Exercise requirements -
When the string "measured" is part of a line in the data below, report the whole line.

Data excerpt -
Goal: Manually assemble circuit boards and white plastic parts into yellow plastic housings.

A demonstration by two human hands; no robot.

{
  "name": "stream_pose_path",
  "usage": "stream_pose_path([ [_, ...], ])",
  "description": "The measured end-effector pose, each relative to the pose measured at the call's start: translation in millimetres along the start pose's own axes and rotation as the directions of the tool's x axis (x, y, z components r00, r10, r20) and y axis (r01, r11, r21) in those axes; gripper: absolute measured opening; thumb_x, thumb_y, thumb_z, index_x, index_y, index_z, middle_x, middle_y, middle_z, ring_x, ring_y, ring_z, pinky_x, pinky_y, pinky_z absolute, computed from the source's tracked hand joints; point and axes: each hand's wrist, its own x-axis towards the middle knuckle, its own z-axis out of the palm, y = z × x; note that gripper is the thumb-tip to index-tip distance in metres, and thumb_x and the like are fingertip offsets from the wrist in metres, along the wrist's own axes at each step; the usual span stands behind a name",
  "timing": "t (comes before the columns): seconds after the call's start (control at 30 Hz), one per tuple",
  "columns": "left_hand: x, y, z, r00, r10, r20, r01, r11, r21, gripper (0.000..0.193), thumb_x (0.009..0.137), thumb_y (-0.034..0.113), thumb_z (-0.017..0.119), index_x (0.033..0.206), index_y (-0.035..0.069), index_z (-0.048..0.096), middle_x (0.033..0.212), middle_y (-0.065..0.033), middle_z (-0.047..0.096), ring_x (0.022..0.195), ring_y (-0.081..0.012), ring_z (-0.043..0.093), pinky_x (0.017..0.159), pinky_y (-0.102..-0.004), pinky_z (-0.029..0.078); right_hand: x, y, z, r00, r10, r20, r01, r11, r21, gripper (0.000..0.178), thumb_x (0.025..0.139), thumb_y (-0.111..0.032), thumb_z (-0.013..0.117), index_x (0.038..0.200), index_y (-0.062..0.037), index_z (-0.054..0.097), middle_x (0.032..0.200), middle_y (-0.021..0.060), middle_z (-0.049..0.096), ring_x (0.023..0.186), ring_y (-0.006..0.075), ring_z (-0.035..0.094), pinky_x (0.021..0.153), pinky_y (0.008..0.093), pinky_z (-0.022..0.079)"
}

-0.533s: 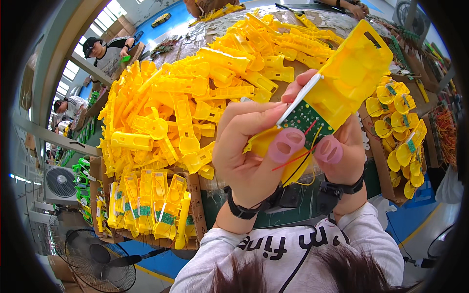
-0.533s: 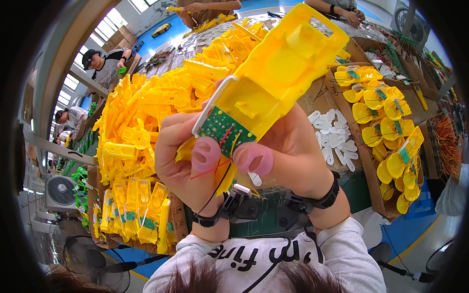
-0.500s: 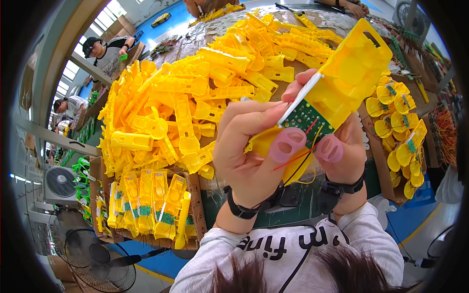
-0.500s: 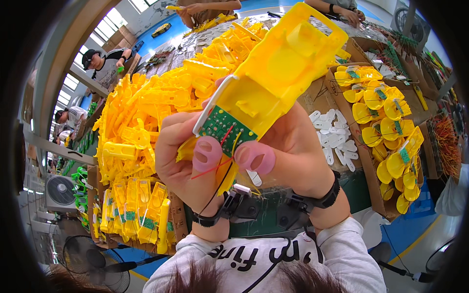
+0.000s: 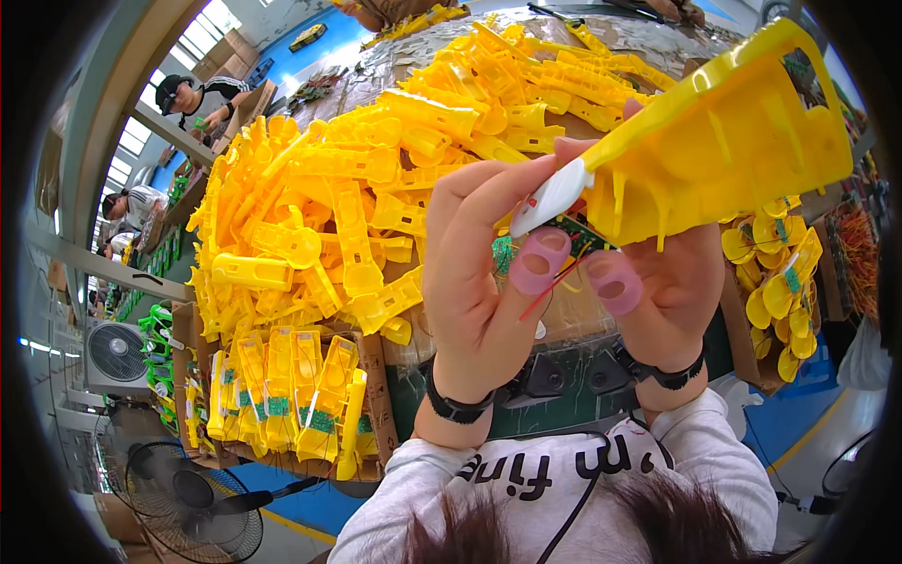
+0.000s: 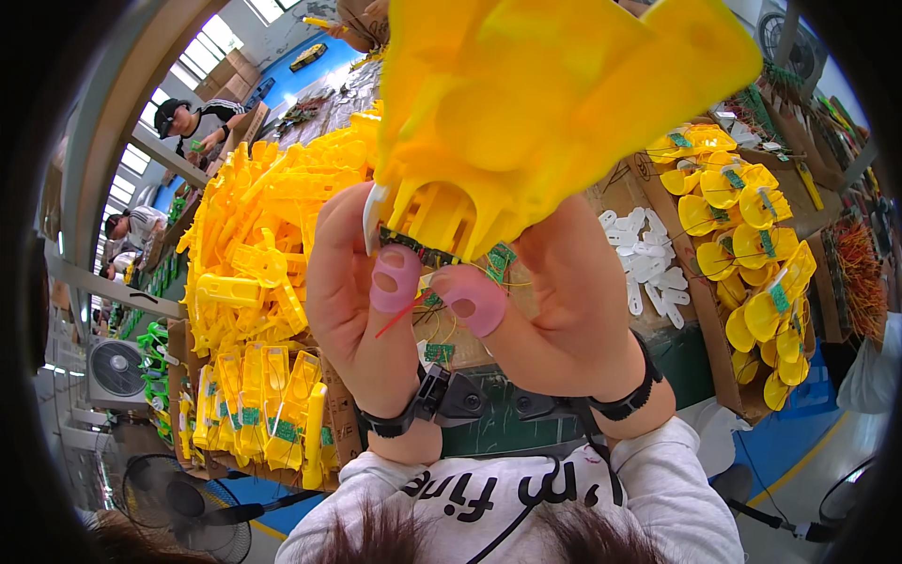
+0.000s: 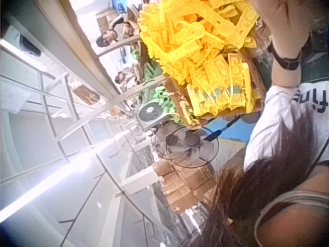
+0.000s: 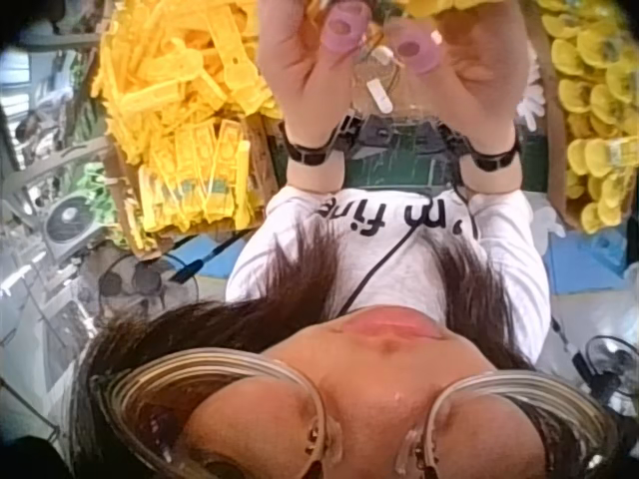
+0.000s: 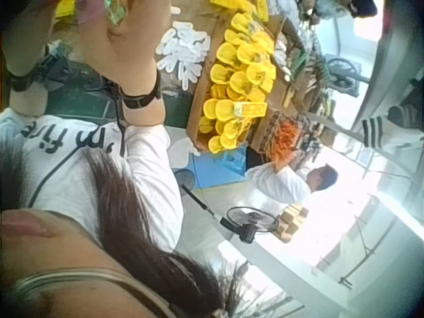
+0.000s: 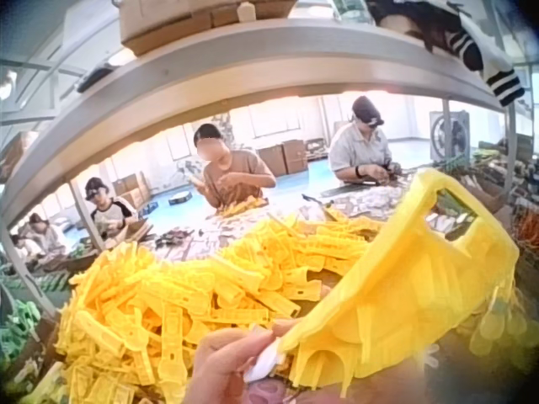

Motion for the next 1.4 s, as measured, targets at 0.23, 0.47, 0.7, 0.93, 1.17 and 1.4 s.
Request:
stream_pose_path([
  [0.23,2.2,-8.8,0.5,0.992,0.065,0.113,-0.05,0.991,-0.125,0.029,0.081,0.011,0.054,0.108,0.001,0.052,0.107,-0.0129,0.049,0.099,-0.0224,0.046,0.086,-0.0313,0.036,-4.3,2.9,6.0,0.991,-0.114,-0.073,0.093,0.966,-0.24,0.054,0.078,-0.005,0.058,0.123,0.003,0.031,0.112,0.013,0.048,0.103,0.0203,0.05,0.089,0.0321,0.039],
  [0.47,-0.3,-5.5,4.0,0.983,0.015,0.181,0.021,0.981,-0.192,0.032,0.084,0.011,0.05,0.114,-0.001,0.046,0.114,-0.0168,0.051,0.108,-0.026,0.049,0.091,-0.0338,0.036,-0.7,-1.1,3.2,0.969,-0.234,-0.081,0.18,0.89,-0.418,0.024,0.077,-0.004,0.056,0.1,-0.0014,0.051,0.087,0.007,0.058,0.077,0.0195,0.057,0.067,0.0269,0.044],
  [0.7,0.3,-8.1,7.3,0.981,0.05,0.189,-0.016,0.984,-0.177,0.029,0.085,0.009,0.047,0.113,-0.001,0.047,0.109,-0.0169,0.056,0.108,-0.0276,0.051,0.09,-0.0345,0.039,-2.1,4.2,-3.7,0.945,-0.321,-0.063,0.242,0.815,-0.527,0.023,0.076,-0.006,0.057,0.098,-0.002,0.052,0.087,0.0071,0.058,0.075,0.0209,0.057,0.066,0.0272,0.043],
  [0.93,-3.1,-8.0,8.7,0.989,0.033,0.142,-0.011,0.988,-0.153,0.027,0.084,0.006,0.048,0.11,-0.002,0.048,0.108,-0.0165,0.057,0.104,-0.0261,0.053,0.089,-0.0339,0.039,-11.2,2.1,-7.9,0.974,-0.207,0.096,0.22,0.735,-0.641,0.062,0.075,0.001,0.059,0.126,-0.0045,0.024,0.121,0.0145,0.041,0.11,0.0236,0.046,0.092,0.036,0.04],
  [1.17,-6.0,-8.9,10.8,0.995,-0.029,0.098,0.038,0.994,-0.098,0.025,0.085,0.007,0.048,0.108,-0.003,0.048,0.105,-0.0147,0.057,0.097,-0.0215,0.055,0.086,-0.03,0.041,-2.6,13.8,-0.9,0.969,-0.234,-0.076,0.193,0.916,-0.352,0.046,0.078,-0.004,0.056,0.118,0.0043,0.035,0.111,0.0115,0.047,0.097,0.016,0.052,0.088,0.0306,0.04],
  [1.4,-3.9,-7.1,12.2,0.985,-0.159,0.072,0.169,0.972,-0.166,0.035,0.089,0.017,0.044,0.118,-0.002,0.037,0.106,-0.0126,0.051,0.096,-0.0161,0.05,0.084,-0.0267,0.038,5.3,10.2,-10.1,0.991,-0.126,0.041,0.132,0.912,-0.389,0.048,0.081,-0.005,0.05,0.125,0.0073,0.035,0.111,0.0151,0.047,0.099,0.0231,0.051,0.084,0.0302,0.044],
])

Written answer -
  "description": "The measured end-effector pose, each relative to the pose measured at the call's start: translation in millimetres along the start pose's own axes and rotation as the directions of the tool's x axis (x, y, z components r00, r10, r20) and y axis (r01, r11, r21) in those axes; gripper: absolute measured opening; thumb_x, thumb_y, thumb_z, index_x, index_y, index_z, middle_x, middle_y, middle_z, ring_x, ring_y, ring_z, pinky_x, pinky_y, pinky_z absolute, computed from the source's tracked hand joints; point and axes: each hand's wrist, its own x-axis towards the middle knuckle, its own z-axis out of the palm, y = z × x; note that gripper is the thumb-tip to index-tip distance in metres, and thumb_x and the like are fingertip offsets from the wrist in metres, along the wrist's own axes at each step; the usual span stands behind a name",
Motion for the next 1.4 s, as measured, targets at 0.23, 0.47, 0.7, 0.93, 1.17 and 1.4 s.

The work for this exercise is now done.